About the Event
Culverts can act as barriers to fish and other aquatic organism movement in streams for a number of reasons, including insufficient water depth, excess velocity, excess turbulence, or insufficient roughness. In addition, fish and other aquatic organisms may encounter a behavioral barrier due to different conditions (such as light) within the culvert. These barriers to movement are detrimental to fish and other aquatic organisms because they may limit migration during key times such as spawning and may isolate endangered populations.
This presentation covered a series of experiments conducted in the field and at St. Anthony Falls Laboratory to examine the physical performance of fish passage culvert design as well as the behavior of warm water species when approaching a dark culvert. While significant research efforts have been made to understand the swimming abilities of individual fish, our projects examine other aspects of fish and aquatic organism passage through culverts: culvert performance in terms of sediment transport into and through embedded culverts, potential behavioral barriers, and novel methods to add roughness along the boundaries of concrete box culverts.

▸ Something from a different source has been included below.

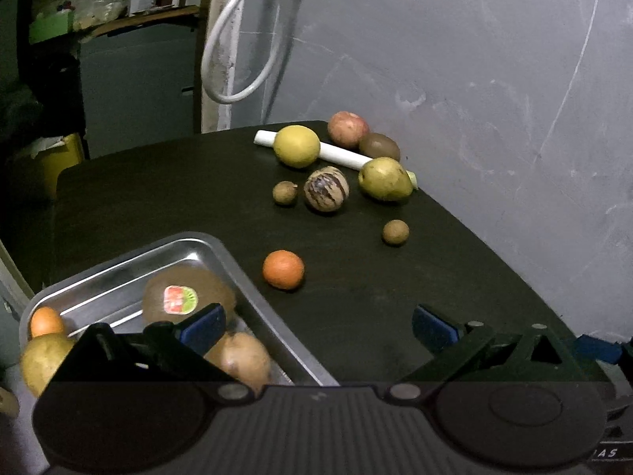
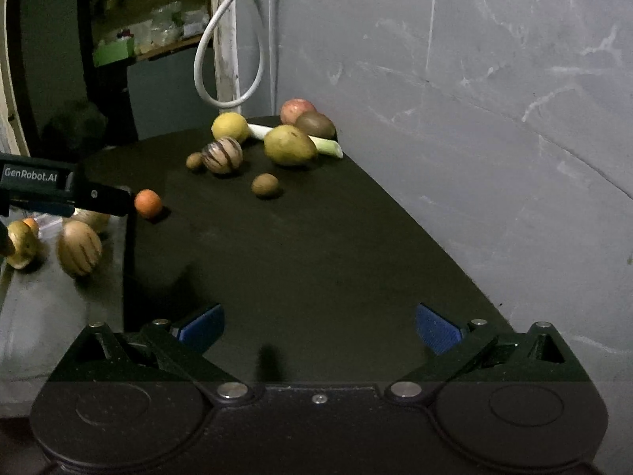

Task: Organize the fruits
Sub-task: 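Grasp the second orange with the left tool while the right tool grasps a small brown kiwi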

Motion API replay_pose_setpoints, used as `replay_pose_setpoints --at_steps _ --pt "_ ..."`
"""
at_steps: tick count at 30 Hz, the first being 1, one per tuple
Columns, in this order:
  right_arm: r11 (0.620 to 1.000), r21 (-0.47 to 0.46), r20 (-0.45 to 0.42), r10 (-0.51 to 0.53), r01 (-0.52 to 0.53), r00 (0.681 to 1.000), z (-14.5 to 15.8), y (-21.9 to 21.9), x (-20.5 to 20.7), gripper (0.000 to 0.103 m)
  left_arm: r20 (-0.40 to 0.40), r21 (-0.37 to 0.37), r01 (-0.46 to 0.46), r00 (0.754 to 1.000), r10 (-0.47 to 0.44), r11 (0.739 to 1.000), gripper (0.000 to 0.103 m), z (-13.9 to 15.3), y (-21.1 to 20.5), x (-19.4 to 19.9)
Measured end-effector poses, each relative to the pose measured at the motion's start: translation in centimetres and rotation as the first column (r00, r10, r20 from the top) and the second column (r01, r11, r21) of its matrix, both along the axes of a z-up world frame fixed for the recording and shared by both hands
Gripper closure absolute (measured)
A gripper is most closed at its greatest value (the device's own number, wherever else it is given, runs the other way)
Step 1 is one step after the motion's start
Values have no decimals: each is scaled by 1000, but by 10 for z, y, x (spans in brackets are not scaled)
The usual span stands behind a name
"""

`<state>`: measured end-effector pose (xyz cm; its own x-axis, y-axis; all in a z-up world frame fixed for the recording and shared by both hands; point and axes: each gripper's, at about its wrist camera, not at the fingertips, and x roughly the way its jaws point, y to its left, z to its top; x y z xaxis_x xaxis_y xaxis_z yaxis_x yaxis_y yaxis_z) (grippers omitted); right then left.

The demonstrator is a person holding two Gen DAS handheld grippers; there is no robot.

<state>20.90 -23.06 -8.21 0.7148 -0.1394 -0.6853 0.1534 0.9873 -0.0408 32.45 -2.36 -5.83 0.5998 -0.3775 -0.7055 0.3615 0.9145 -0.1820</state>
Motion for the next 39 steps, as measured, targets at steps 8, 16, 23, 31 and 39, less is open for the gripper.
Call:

These experiments provide guidance to culvert designers on the need for sediment placement within embedded culverts to maintain natural stream bed roughness, the need for light mitigation strategies in long, dark culverts, and the ability to utilize inexpensive methods to retrofit culverts with additional boundary roughness. These experiments focus on Minnesota culvert design for aquatic organism passage, but lessons learned are applicable to other locations with similar geomorphic characteristics and fish communities.
Jessica Kozarek is a research associate and research manager of the Outdoor StreamLab at the University of Minnesota's St. Anthony Falls Laboratory. Her research interests include fish passage, stream restoration, in-stream nutrient dynamics and habitat, and the ecogeomorphological responses to flood flows in vegetated stream systems.